Samsung Elevates Smart TV Line with Enhanced Screens, New Content, Faster Processors and a Cleaner Interface


With assists from a supermodel, an NFL quarterback and a hip-hop star, Samsung showed off a 2013 class of Smart TV models featuring new content choices, refreshed interfaces and a service that suggests TV shows based on a user’s viewing habits.

At a glitzy press event on New York’s Wall Street, New York Giants quarterback Eli Manning, supermodel Kate Upton and hip-hop star Flo Rida helped Samsung show off new HDTV models including the 8000 Series LED and 8500 Series Plasma HDTVs. Also shown was a kit that allows some 2012 models to be upgraded with 2013 model features.

The star of the event, however, was the Samsung UHD S9, an 85-inch Ultra-High Definition TV with a screen so sharp it has four times the number of pixels of a conventional 1080p HDTV. A close look revealed an image that was rich and extremely sharp with pure colors and deep blacks. The most astonishing aspect of the UHD S9, available for preorder at the end of the month, is its $40,000 price tag.

More affordable but still pricey is the $2,700, 55-inch F8000 LED Smart TV, which, like other new models, features a revised Samsung Smart Hub user interface. The hub organizes TV features and content into five screens labeled “On TV,” “Movies & TV Shows,” “Music Photos & Clips,” “Social” and “Smart TV Apps.”

“With all of the choices that they (viewers) have, what they really want is simplicity,” said Joe Stinziano, executive vice president of Samsung Electronics America.

In addition to preinstalled Skype video calling software, the F8000 LED Smart TV has a pop-up webcam and a Smart Touch Remote control with an embedded microphone. A quad-core processor, a step up from the dual-core processors in 2012 models, offers more cyber muscle for sophisticated apps and for smoother videoconferencing. The F8000 LED Smart TV will also be available in other screen sizes between 46 and 75 inches.

The new F8500 Series Plasma Smart TVs use the company’s Deep Black Algorithm which, according to Samsung, provide eight times the black levels as LED TVs at the same brightness. The plasma units will be available later this year in screen sizes from 51 to 64 inches.

Standard in the new Smart TVs is a new S-Recommendation feature which can make educated programming suggestions based on users’ viewing habits. For example, if the children in a home routinely watch cartoons on Saturday mornings, the next time a viewer accesses S-Recommendation on a Saturday morning it might suggest a list of children’s shows from various live and video-on-demand sources.

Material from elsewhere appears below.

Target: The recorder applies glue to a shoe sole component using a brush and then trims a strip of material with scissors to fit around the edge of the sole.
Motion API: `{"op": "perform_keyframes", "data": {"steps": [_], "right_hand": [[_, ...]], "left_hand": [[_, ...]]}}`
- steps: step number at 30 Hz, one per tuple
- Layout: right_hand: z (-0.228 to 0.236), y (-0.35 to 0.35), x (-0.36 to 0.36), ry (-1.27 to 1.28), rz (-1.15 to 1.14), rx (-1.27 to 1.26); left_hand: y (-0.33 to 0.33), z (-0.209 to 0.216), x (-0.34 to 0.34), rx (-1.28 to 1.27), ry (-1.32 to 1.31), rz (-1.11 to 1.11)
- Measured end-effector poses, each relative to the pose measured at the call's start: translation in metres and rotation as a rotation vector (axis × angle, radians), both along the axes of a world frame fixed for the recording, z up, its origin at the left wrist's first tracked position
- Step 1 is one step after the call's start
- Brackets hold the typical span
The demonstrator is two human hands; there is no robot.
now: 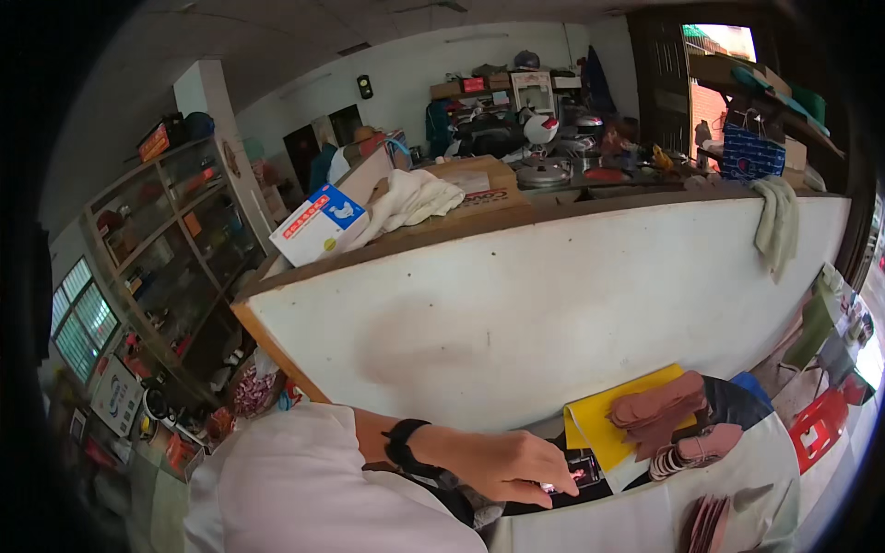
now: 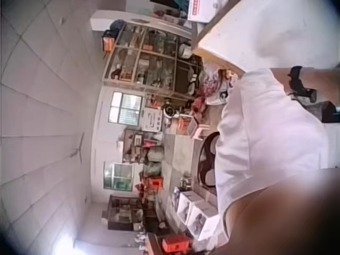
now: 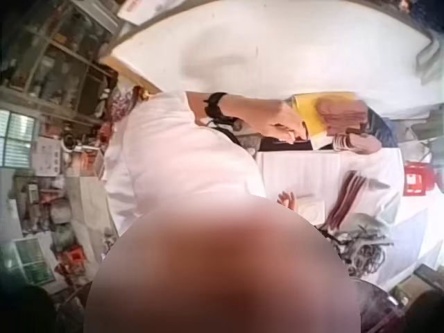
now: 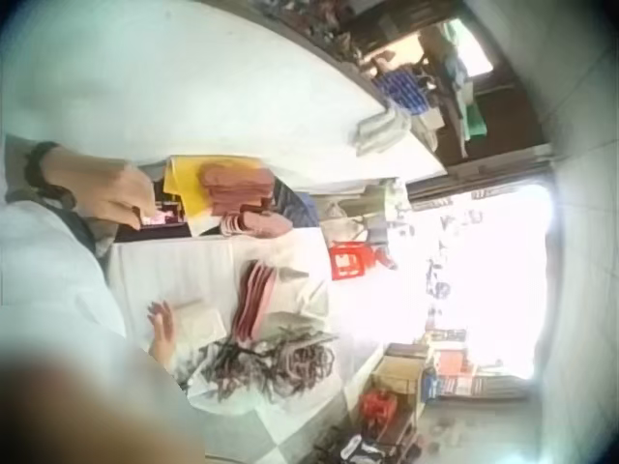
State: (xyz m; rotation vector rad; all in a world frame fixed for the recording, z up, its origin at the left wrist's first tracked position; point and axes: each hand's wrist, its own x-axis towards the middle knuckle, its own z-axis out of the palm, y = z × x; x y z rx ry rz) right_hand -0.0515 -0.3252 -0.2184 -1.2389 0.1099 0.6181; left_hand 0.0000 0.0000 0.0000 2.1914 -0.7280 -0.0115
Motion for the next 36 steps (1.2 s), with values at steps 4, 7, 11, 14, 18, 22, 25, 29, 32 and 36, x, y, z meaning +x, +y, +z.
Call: {"op": "perform_keyframes", "data": {"steps": [4, 7, 11, 14, 18, 22, 25, 29, 32, 36], "right_hand": [[0.038, -0.026, -0.013, -0.197, 0.183, 0.016], [0.061, -0.064, -0.009, -0.306, 0.289, 0.025], [0.081, -0.096, -0.004, -0.343, 0.088, 0.278], [0.084, -0.115, -0.003, -0.412, 0.126, 0.398], [0.093, -0.128, 0.0, -0.445, 0.49, 0.227], [0.086, -0.142, -0.023, -0.469, 0.605, 0.087], [0.116, -0.148, -0.022, -0.692, 0.623, 0.014], [0.116, -0.17, 0.004, -0.77, 0.59, -0.165], [0.126, -0.19, 0.002, -0.803, 0.445, -0.102], [0.125, -0.208, -0.015, -0.561, 0.332, -0.213]], "left_hand": [[-0.055, 0.041, -0.031, -0.183, -0.292, -0.104], [-0.106, 0.049, -0.043, -0.257, -0.463, -0.147], [-0.153, 0.067, -0.071, -0.266, -0.63, -0.13], [-0.179, 0.087, -0.094, -0.281, -0.822, -0.061], [-0.198, 0.097, -0.116, -0.229, -0.895, 0.04], [-0.203, 0.118, -0.131, -0.186, -0.837, 0.025], [-0.217, 0.114, -0.127, -0.215, -0.938, 0.13], [-0.256, 0.081, -0.1, -0.475, -1.148, 0.177], [-0.272, 0.069, -0.088, -0.65, -0.984, 0.087], [-0.281, 0.052, -0.112, -0.752, -0.805, 0.036]]}}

New apps available on 2013 Smart TVs include the Spotify digital music app, Univision UVideos, a selection of bilingual video content; and Fox Now, an app which provides on-demand access to certain Fox shows. Smart TVs also support Samsung’s AllShare feature, which allows the units to stream content including music, videos and images from compatible devices on the same network.

“These TVs play incredibly well with other devices,” said Dave Das, vice president for home entertainment for Samsung.

Some of the new 2013 Smart TV features can be installed on some 2012 Smart TVs via a new $300 Samsung Evolution Kit. The plug-in module works with 2012-model-year 7500 and 8000 Series LED TVs and 7000 and 8000 Series plasma units. A Samsung representative said Smart TVs are generally upgradable for four years.